- [Exercise]
Beneath this instruction is a block of data; output from it exactly the lines that run from the one containing "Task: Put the" through the one containing "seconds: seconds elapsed", inclusive.

:::

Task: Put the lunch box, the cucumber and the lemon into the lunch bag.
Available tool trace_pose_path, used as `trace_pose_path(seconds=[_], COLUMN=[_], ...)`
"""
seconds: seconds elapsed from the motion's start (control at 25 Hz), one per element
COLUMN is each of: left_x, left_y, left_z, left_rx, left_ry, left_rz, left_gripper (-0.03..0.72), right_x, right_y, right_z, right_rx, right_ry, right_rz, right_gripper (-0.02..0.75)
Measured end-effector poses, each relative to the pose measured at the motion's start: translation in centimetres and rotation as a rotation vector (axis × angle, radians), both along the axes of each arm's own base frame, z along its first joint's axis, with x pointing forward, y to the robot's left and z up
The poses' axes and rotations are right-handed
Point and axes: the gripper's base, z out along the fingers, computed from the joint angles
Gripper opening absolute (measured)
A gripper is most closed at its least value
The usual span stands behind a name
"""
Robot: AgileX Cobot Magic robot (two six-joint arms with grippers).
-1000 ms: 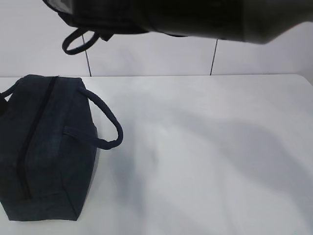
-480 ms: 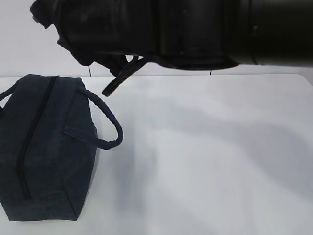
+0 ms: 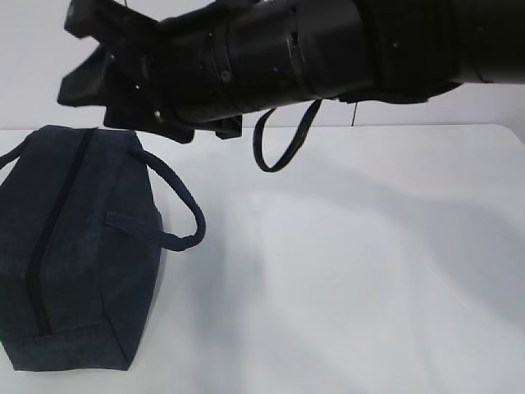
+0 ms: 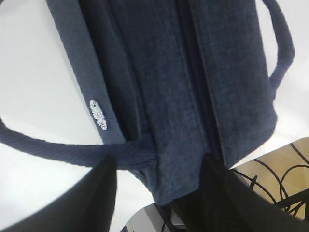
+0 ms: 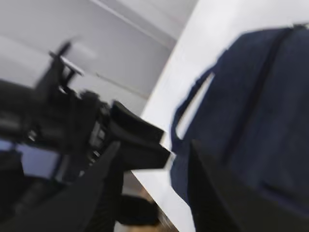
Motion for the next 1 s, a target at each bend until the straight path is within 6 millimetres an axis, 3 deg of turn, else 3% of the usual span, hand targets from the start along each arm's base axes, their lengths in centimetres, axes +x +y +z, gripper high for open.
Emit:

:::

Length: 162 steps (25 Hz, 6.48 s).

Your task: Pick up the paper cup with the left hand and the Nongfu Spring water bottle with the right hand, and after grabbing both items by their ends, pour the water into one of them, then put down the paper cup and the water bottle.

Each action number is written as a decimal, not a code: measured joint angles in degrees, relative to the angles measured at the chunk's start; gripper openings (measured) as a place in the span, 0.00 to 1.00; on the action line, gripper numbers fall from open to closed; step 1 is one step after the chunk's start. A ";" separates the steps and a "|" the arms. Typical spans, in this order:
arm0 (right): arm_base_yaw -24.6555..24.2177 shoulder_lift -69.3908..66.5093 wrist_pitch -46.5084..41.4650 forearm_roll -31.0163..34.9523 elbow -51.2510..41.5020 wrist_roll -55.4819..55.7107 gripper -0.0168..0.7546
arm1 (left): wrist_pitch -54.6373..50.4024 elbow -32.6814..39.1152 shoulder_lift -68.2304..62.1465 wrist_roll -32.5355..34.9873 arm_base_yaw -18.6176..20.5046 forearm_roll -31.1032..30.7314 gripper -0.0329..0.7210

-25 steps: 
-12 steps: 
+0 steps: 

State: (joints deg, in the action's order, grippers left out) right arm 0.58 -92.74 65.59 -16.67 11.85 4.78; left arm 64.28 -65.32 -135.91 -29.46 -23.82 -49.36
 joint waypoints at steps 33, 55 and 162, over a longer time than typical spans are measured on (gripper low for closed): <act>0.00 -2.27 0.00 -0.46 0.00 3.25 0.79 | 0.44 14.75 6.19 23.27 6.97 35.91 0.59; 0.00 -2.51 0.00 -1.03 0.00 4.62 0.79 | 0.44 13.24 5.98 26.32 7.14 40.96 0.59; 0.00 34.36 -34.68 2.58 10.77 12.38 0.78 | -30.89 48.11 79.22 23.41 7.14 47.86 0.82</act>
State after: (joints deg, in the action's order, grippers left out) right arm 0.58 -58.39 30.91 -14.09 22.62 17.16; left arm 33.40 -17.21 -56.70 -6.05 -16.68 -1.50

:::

- [Solution to the problem]
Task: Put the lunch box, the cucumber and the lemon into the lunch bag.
Available tool trace_pose_path, used as `trace_pose_path(seconds=[_], COLUMN=[_], ...)`
"""
seconds: seconds elapsed from the motion's start (control at 25 Hz), one per element

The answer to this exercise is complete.